What to work on ▸ Drop the images. Copy every line below character for character.

Data below ▸
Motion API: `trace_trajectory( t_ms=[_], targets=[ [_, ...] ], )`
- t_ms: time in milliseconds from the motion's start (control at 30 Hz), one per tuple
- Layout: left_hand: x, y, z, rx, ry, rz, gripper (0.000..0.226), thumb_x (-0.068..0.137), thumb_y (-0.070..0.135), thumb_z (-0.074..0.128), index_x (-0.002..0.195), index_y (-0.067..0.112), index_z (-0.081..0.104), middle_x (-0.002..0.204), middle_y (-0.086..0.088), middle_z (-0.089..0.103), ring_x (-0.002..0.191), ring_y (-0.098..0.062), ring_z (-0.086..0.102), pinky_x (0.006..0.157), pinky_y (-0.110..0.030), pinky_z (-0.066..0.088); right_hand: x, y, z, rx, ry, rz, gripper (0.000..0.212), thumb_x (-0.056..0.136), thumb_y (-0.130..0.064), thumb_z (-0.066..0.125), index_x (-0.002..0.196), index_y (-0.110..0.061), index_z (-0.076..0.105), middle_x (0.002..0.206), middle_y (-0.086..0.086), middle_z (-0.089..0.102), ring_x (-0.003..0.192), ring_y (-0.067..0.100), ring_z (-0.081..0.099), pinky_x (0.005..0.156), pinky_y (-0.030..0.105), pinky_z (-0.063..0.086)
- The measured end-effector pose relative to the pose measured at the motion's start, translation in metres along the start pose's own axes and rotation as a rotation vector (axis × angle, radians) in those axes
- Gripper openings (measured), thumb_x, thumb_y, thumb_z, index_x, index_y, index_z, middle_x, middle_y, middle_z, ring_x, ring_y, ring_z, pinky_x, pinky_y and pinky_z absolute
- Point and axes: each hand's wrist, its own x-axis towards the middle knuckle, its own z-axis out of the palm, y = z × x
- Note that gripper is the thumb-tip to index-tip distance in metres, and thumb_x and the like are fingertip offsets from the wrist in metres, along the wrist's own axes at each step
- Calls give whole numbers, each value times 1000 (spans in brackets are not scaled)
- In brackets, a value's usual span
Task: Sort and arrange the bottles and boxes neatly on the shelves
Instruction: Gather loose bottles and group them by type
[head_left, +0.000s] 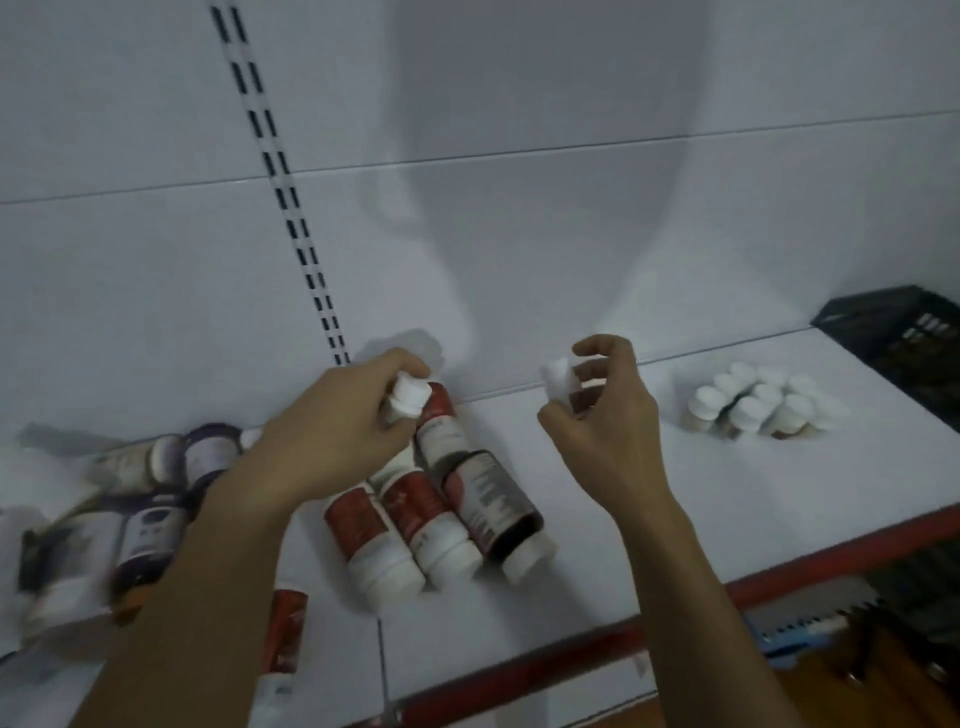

Response below ▸
Motion API: `trace_trajectory( t_ms=[_], targets=[ [_, ...] ], )`
- t_ms: time in milliseconds from the motion's start (control at 30 Hz), one per tuple
- Layout: left_hand: x, y, z, rx, ry, rz, gripper (0.000..0.226), thumb_x (-0.068..0.137), thumb_y (-0.070..0.135), thumb_z (-0.074..0.128), index_x (-0.002..0.195), index_y (-0.067..0.112), index_z (-0.081..0.104), middle_x (-0.002..0.204), middle_y (-0.086..0.088), middle_z (-0.089..0.103), ring_x (-0.002..0.191), ring_y (-0.098..0.062), ring_z (-0.086..0.102), pinky_x (0.006..0.157), pinky_y (-0.110..0.030), pinky_z (-0.066..0.088); right_hand: x, y, z, rx, ry, rz, gripper (0.000..0.212), thumb_x (-0.056..0.136), thumb_y (-0.130..0.064), thumb_z (-0.066..0.125), index_x (-0.002..0.196), index_y (-0.110..0.061), index_z (-0.076..0.105), middle_x (0.002..0.206), middle_y (-0.086..0.086), middle_z (-0.089..0.102), ring_x (-0.003..0.192), ring_y (-0.067..0.100), ring_z (-0.081..0.099), pinky_x (0.005..0.156), pinky_y (-0.030..0.105), pinky_z (-0.063..0.086)
- The measured end-effector pose relative to the pose measured at the motion's start, translation in metres along the start pose's own axes and rotation as a rotation vector (axis × angle, radians) in those axes
- Gripper openings (measured), thumb_x, thumb_y, thumb_z, index_x, index_y, index_z, middle_x, middle_y, middle_z, ring_x, ring_y, ring_z, pinky_x, pinky_y and pinky_z absolute
- Point and axes: each hand's wrist, its own x-axis towards the middle knuckle, its own z-axis out of the palm, y = z × x
- Note that gripper is the thumb-tip to index-tip distance in metres, and thumb_x and the like are fingertip offsets from the wrist in metres, along the wrist's own axes at each step
- Calls give whole numbers, each value times 1000 (spans in brackets are not scaled)
- In brackets, a value's usual span
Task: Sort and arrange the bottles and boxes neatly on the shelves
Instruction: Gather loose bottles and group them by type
[head_left, +0.000s] 

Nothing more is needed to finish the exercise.